Я поглощен мыслями об этом восхитительном разговоре и о вальсе, когда она снова подходит ко мне под руку с некрасивым пожилым джентльменом, который весь вечер играл в вист, и говорит:
— А вот и мой храбрый друг. Мистер Честл хочет познакомиться с вами, мистер Копперфилд.
Я сразу соображаю, что это друг семьи, и чувствую себя весьма польщенным.
— Я восхищаюсь вашим вкусом, сэр, — говорит этот джентльмен. — Он делает вам честь. Вряд ли вы особенно интересуетесь хмелем — я, видите ли, занимаюсь разведением хмеля, — но, может быть, вам случится побывать в наших краях, близ Эшфорда, мы будем очень рады, если вы заедете к нам и погостите у нас, сколько вам вздумается.
Я горячо благодарю мистера Честла и жму ему руку. Мне кажется, я пребываю в блаженном сне. Снова я вальсирую со старшей мисс Ларкинс. Она говорит, что я так хорошо вальсирую! Домой я ухожу охваченный невыразимым восторгом и мысленно вальсирую всю ночь напролет, обвивая рукой голубую талию моего драгоценного божества. В течение нескольких дней я погружен в упоительные мечты, но больше я не встречаю ее на улице и не застаю дома, когда прихожу с визитом. Я разочарован, но черпаю некоторое утешение в священном залоге — увядшем цветке.
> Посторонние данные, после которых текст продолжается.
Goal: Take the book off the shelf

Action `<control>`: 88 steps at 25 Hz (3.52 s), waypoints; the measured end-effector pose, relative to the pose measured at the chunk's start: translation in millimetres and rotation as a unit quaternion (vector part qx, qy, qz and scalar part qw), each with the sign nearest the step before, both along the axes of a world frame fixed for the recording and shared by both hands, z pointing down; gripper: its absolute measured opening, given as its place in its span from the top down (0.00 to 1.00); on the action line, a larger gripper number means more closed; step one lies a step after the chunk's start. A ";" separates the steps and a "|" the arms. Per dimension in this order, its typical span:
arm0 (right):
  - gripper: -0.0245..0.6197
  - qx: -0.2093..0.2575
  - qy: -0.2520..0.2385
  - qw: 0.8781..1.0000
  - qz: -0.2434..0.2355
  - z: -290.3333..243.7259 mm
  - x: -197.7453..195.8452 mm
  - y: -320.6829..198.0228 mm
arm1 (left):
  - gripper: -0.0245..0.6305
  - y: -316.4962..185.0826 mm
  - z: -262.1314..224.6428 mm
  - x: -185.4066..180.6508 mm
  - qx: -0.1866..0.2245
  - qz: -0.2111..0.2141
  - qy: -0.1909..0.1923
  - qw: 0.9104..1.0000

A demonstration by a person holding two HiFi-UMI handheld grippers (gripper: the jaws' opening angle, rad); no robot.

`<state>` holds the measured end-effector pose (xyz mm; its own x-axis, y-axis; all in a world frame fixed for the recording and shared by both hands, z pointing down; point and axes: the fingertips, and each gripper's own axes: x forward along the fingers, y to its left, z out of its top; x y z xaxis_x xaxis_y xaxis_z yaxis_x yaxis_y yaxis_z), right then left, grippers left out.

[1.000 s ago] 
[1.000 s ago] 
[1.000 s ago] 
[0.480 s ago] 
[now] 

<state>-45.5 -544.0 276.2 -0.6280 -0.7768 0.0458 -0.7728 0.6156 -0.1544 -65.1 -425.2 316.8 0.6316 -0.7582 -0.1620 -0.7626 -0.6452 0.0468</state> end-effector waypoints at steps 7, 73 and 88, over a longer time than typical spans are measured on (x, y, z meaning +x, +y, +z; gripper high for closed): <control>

— Тротвуд, как вы думаете, кто выходит завтра замуж? — говорит однажды после обеда Агнес. — Та, которой вы восхищаетесь.
— Неужели вы, Агнес?
— Я! — Она поднимает веселое личико над нотами, которые переписывает. — Слышите, папа, что он говорит?.. Старшая мисс Ларкинс.
— За… за капитана Бэйли? — едва хватает у меня сил спросить.
— Нет, не за капитана. За мистера Честла, хмелевода.
Недели две я страшно удручен. Я снимаю кольцо с мизинца, ношу самый плохой костюм, не прибегаю больше к медвежьему жиру и часто проливаю слезы над увядшим цветком бывшей мисс Ларкинс. Но в конце концов мне начинает надоедать такая жизнь, и, получив новый вызов от мясника, я выбрасываю цветок, выхожу на бой с мясником и одерживаю славную победу.
Эта победа, кольцо, вновь надетое на палец, и умеренное употребление медвежьего жира — вот последние вехи, какие я могу различить теперь на моем пути к семнадцатилетию.
Глава XIX
Я озираюсь вокруг и делаю открытие
Трудно сказать, радовался ли я в глубине души или печалился, когда закончилось мое пребывание в школе и пришло время расстаться с доктором Стронгом. Мне было очень хорошо у него, я полюбил доктора и в нашем маленьком мирке завоевал уважение и занял почетное место. Вот почему мне было тяжело уезжать, но по другим причинам, которые нельзя назвать основательными, я был рад отъезду. Меня обольщали туманные мечты о самостоятельности, мечты о значительности молодого человека, действующего самостоятельно, о том, что этот восхитительный молодой человек увидит и совершит нечто чудесное, и о чудесном впечатлении, которое он, безусловно, произведет на общество. Эти химерические мечты так сильно овладели моим мальчишеским воображением, что, как мне кажется ныне, я покидал школу без того сожаления, какого можно было ожидать. Эта разлука не произвела на меня такого впечатления, как другие разлуки. Тщетно пытаюсь я восстановить в памяти, что я чувствовал в связи с ней и какие события ее сопровождали, но она не играет в моих воспоминаниях знаменательной роли. Вероятно, открывающаяся перспектива приводила меня в замешательство. Мне казалось тогда, что детские мои испытания стоят немного либо совсем ничего, а жизнь подобна огромной книге волшебных сказок, которую я вот-вот раскрою и начну читать.